The event was considered a “near miss” because no funds actually left Citigroup. That amount would’ve been more than 1.5 times the market cap of the entire S&P 500—while dwarfing Citigroup’s own market cap of about $150 billion.

“Despite the fact that a payment of this size could not actually have been executed, our detective controls promptly identified the inputting error between two Citi ledger accounts, and we reversed the entry,” a Citigroup spokesperson told Fortune in a statement. “Our preventative controls would have also stopped any funds leaving the bank.”

Still, it took several hours to reverse the transaction, according to the FT, unveiling operational weaknesses at the bank. 

The Citigroup spokesperson said there was “no impact to the bank or our client,” but the episode underscores the bank’s efforts to eliminate manual processes.

“If a bank can misplace $81 trillion, what does that say about its ability to safeguard the average consumer’s paycheck? Citi’s latest blunder isn’t just a glitch—it’s a flashing warning sign that operational risk is still a ticking time bomb in banking,” Anna Kooi, national financial services and institutions practice leader at accounting and advisory firm Wipfli, told Fortune.

Citigroup had a total of 10 near misses of at least $1 billion last year, down from 13 the previous year, an internal report reviewed by the FT shows. A near miss occurs when a bank processes the wrong amount but ends up being able to recover the transaction funds. 

“If two employees processed the transaction without catching the mistake, it indicates potential gaps in training, alert thresholds, or even cultural complacency around due diligence,” Kooi said.

This episode also marks a major setback for Citigroup, which has been under regulatory scrutiny for years over its risk management and operations practices. Bank regulators have demanded improvements, and this $81 trillion mistake could show Citigroup hasn’t addressed its operational weaknesses, she added.
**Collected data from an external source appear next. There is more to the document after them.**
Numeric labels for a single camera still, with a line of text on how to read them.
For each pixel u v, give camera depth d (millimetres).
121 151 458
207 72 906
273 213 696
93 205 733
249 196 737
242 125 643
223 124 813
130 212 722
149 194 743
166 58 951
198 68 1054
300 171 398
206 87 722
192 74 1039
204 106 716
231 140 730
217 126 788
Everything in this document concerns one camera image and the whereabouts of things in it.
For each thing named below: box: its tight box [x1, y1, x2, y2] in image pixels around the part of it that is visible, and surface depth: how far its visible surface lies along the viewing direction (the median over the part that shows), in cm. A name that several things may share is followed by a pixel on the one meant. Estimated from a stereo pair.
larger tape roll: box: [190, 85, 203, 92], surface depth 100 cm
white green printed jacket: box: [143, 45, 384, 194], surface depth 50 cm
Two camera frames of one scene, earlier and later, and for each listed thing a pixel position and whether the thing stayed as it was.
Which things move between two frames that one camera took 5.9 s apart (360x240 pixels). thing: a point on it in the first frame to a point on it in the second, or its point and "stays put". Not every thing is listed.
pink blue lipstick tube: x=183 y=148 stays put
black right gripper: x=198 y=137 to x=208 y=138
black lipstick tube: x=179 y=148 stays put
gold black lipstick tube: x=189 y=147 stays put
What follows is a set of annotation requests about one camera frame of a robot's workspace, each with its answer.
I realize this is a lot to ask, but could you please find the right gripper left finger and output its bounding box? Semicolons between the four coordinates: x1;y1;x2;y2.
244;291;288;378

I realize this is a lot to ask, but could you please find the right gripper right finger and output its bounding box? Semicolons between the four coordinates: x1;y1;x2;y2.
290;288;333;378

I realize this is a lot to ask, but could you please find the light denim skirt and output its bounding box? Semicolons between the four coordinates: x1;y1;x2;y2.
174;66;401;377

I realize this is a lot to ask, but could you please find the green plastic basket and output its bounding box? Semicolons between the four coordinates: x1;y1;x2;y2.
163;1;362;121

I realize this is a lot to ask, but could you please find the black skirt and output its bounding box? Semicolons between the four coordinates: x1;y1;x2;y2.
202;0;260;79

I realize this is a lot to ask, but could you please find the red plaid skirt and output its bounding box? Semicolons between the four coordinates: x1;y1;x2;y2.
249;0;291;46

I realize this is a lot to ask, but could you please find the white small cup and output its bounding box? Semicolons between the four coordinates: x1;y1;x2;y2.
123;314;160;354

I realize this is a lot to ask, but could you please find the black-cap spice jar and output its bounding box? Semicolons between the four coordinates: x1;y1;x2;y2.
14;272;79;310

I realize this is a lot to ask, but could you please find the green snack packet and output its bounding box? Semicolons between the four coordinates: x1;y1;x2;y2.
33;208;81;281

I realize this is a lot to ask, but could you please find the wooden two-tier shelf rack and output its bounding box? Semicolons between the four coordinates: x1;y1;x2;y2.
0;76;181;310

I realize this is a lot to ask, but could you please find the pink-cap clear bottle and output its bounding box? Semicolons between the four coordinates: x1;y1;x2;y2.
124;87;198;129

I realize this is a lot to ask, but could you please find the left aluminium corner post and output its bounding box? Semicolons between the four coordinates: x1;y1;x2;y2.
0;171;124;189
One such example was when, in 2020, Citigroup accidentally wired $900 million to a group of lenders at beauty company Revlon instead of an intended interest payment of just $7.8 million. That event led to a two-year legal battle and a $400 million fine from the Office of the Comptroller of the Currency. In 2024, the bank was also fined $136 million for failing to fix data management issues. 
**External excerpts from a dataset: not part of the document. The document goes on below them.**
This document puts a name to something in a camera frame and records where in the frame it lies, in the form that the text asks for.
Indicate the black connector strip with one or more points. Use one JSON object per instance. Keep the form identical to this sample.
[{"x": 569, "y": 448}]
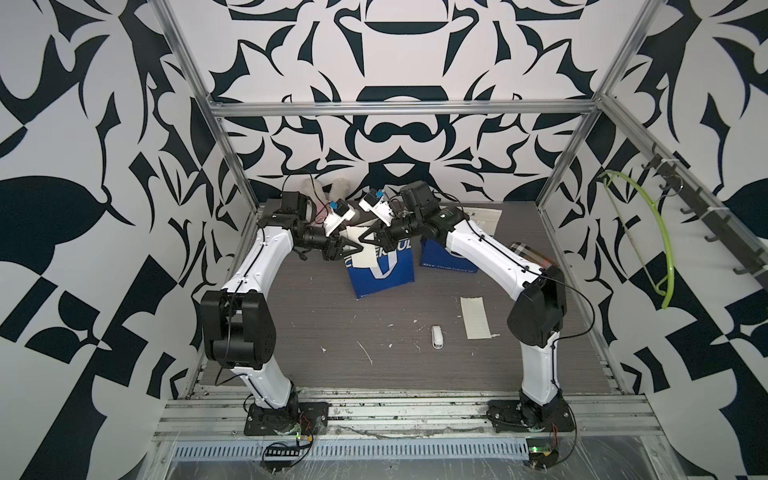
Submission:
[{"x": 279, "y": 456}]

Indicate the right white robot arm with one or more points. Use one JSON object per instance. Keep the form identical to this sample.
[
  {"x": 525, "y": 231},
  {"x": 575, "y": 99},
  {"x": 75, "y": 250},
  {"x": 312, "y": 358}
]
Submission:
[{"x": 537, "y": 289}]

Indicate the small white stapler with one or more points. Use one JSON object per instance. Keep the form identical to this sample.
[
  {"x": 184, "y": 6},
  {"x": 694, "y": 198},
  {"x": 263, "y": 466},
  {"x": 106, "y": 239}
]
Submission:
[{"x": 437, "y": 337}]

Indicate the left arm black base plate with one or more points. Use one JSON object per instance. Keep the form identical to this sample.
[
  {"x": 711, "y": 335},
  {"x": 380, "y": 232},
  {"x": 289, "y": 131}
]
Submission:
[{"x": 306, "y": 418}]

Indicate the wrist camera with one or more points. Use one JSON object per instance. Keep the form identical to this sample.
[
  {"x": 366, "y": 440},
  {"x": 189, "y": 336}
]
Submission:
[
  {"x": 340, "y": 211},
  {"x": 375, "y": 202}
]

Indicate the white paper receipt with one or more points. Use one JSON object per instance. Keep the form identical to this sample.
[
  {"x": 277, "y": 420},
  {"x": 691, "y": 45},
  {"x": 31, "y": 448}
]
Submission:
[
  {"x": 475, "y": 318},
  {"x": 367, "y": 257}
]

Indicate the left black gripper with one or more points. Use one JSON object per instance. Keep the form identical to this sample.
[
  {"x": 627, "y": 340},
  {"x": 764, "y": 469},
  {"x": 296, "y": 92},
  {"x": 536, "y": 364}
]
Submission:
[{"x": 333, "y": 252}]

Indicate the green lit circuit board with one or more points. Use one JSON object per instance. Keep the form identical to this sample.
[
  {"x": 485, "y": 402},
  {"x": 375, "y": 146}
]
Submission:
[{"x": 542, "y": 454}]

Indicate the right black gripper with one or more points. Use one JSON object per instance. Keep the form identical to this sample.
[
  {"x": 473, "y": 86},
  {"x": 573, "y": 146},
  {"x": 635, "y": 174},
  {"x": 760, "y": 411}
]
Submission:
[{"x": 385, "y": 239}]

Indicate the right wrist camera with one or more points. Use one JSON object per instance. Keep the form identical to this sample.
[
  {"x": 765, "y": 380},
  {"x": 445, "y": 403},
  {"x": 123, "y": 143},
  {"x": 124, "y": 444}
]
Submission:
[{"x": 375, "y": 202}]

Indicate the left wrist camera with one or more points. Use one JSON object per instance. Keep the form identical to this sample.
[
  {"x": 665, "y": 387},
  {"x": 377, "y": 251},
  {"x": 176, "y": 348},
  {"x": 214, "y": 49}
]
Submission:
[{"x": 340, "y": 211}]

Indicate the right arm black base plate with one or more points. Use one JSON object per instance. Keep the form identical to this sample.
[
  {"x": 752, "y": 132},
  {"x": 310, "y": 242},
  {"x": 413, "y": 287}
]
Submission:
[{"x": 527, "y": 416}]

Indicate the black wall hook rack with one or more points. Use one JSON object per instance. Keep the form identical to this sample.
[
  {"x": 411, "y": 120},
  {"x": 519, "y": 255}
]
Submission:
[{"x": 699, "y": 203}]

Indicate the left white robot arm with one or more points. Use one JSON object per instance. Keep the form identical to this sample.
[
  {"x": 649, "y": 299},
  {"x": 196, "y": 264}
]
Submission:
[{"x": 239, "y": 331}]

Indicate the white pink plush bunny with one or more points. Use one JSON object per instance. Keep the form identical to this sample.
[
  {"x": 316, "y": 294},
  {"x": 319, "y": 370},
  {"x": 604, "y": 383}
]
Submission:
[{"x": 321, "y": 194}]

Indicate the slotted grey cable duct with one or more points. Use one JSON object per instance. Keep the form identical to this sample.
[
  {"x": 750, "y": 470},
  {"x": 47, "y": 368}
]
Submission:
[{"x": 365, "y": 449}]

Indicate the green clothes hanger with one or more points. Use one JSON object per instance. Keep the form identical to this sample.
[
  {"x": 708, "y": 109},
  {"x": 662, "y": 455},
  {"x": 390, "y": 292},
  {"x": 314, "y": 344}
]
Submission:
[{"x": 650, "y": 230}]

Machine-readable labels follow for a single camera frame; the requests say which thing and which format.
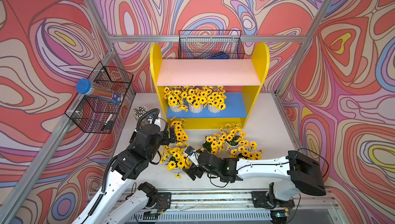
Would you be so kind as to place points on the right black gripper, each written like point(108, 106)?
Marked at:
point(193, 169)

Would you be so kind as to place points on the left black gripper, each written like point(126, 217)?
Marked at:
point(166, 140)

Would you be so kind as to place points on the sunflower pot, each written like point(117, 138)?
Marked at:
point(196, 99)
point(232, 135)
point(175, 96)
point(216, 99)
point(246, 150)
point(181, 137)
point(214, 144)
point(174, 159)

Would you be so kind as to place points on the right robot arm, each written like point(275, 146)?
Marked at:
point(296, 174)

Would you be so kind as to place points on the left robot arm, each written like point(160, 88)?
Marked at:
point(123, 171)

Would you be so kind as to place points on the clear jar of pencils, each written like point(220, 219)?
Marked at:
point(139, 111)

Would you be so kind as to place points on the black marker in basket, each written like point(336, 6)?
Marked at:
point(108, 123)

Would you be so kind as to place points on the yellow shelf unit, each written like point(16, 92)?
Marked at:
point(249, 74)

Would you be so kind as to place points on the blue item in rear basket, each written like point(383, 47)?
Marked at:
point(220, 55)

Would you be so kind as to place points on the blue capped pencil tube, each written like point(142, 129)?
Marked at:
point(88, 88)

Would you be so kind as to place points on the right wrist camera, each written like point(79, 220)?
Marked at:
point(191, 155)

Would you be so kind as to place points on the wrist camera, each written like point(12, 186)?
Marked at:
point(191, 155)
point(150, 120)

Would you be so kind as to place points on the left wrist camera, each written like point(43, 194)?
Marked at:
point(150, 120)

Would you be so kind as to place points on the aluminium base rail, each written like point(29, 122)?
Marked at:
point(222, 207)

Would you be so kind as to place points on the black wire basket left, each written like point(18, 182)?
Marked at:
point(90, 113)

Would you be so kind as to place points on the black wire basket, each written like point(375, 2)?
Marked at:
point(90, 113)
point(198, 44)

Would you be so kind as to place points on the black wire basket rear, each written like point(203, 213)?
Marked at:
point(198, 44)

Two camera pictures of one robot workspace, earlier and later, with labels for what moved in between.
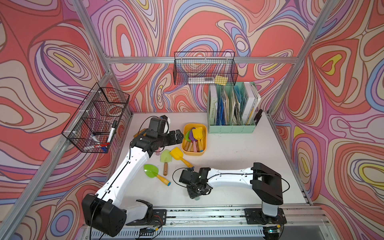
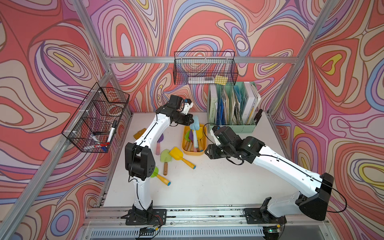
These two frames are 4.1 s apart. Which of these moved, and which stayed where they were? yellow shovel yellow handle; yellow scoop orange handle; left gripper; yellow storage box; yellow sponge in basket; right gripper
Moved: left gripper; right gripper
Stayed: yellow scoop orange handle; yellow sponge in basket; yellow shovel yellow handle; yellow storage box
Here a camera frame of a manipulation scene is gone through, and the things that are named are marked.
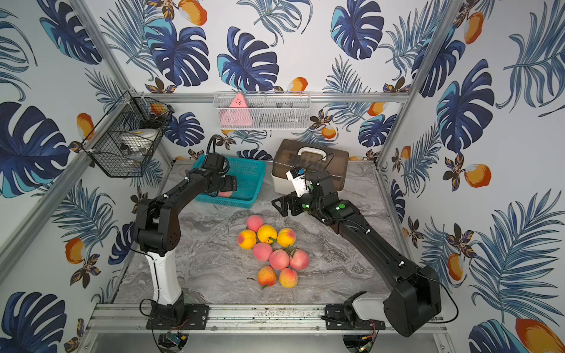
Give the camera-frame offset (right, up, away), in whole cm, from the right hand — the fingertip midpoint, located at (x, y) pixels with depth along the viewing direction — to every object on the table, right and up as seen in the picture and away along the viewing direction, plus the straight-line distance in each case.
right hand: (284, 196), depth 77 cm
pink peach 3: (-2, -23, +3) cm, 24 cm away
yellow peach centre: (-7, -15, +12) cm, 21 cm away
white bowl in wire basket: (-53, +20, +3) cm, 57 cm away
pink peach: (-26, 0, +21) cm, 33 cm away
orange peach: (-6, -29, +1) cm, 29 cm away
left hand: (-26, +6, +22) cm, 34 cm away
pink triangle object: (-19, +31, +12) cm, 39 cm away
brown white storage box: (+12, +16, +17) cm, 27 cm away
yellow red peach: (+1, -17, +10) cm, 20 cm away
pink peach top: (-13, -12, +15) cm, 23 cm away
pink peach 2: (-8, -22, +7) cm, 24 cm away
In January, Citigroup chief financial officer Mark Mason said the bank was making an effort to address compliance issues. 
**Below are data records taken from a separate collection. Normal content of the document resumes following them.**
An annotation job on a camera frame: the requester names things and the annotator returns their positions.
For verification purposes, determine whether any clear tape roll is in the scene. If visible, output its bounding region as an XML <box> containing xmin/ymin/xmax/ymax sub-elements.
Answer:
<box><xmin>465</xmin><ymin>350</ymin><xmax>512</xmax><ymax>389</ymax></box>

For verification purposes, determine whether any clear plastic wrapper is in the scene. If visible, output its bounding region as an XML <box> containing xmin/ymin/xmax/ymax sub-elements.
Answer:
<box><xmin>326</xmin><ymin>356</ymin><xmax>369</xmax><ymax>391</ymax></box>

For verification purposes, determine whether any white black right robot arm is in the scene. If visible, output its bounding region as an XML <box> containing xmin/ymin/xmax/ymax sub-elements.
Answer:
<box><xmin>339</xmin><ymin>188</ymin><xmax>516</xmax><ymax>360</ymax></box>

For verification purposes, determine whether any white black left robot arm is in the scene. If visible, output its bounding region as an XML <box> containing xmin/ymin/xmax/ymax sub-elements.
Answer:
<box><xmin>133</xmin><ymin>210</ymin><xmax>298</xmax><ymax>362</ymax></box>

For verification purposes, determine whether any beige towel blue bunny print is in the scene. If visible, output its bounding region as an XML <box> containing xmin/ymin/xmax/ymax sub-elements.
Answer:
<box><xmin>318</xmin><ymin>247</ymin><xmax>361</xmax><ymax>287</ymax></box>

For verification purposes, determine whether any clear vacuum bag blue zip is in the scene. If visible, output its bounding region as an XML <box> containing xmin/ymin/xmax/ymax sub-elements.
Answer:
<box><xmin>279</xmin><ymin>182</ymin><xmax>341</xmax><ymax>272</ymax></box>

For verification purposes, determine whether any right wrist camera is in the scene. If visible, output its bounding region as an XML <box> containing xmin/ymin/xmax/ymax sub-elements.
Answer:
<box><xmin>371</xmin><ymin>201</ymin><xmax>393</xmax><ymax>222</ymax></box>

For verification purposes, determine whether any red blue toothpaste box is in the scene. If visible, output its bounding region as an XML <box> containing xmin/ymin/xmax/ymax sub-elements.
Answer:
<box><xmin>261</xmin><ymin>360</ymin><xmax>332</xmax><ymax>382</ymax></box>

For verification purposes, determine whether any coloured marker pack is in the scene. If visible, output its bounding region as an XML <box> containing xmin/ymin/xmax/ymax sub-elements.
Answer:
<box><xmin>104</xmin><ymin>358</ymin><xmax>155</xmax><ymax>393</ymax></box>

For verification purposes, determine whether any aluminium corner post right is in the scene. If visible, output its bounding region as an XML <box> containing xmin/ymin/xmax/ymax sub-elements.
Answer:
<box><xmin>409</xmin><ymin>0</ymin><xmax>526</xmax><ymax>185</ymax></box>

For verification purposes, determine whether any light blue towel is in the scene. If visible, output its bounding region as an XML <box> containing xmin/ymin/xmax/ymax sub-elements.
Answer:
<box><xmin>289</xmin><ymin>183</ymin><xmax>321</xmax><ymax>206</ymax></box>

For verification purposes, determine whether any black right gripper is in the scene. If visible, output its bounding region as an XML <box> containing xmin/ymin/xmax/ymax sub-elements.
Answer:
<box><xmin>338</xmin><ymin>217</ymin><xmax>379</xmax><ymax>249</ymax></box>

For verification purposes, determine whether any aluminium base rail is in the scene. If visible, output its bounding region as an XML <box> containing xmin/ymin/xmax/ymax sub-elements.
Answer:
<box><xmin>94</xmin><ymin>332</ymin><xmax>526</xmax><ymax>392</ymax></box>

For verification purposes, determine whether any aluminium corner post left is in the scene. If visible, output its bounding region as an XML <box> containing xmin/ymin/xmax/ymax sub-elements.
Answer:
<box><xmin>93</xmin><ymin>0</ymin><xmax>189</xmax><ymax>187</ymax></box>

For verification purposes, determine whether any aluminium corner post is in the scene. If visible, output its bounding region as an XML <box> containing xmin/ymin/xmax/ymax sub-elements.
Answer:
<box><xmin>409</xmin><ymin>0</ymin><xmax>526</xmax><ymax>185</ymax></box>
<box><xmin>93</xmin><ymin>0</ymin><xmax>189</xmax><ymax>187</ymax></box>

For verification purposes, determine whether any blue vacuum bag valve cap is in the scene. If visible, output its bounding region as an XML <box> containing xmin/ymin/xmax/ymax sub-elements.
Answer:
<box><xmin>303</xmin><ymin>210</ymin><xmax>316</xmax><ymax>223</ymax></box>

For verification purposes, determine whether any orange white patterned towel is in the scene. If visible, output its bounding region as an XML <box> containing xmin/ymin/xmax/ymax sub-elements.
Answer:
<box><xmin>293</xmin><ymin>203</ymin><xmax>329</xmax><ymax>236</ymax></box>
“We saw the need to invest more in the transformation on data, on technology, on improving the quality of the information coming out of our regulatory reporting,” Mason told reporters.

Citigroup had several near misses last year, but “errors of this magnitude are incredibly rare, especially given the millions of transactions major banks process daily,” Andrew Latham, a certified financial planner, told Fortune. “But they serve as reminders that even well-established systems aren’t infallible.”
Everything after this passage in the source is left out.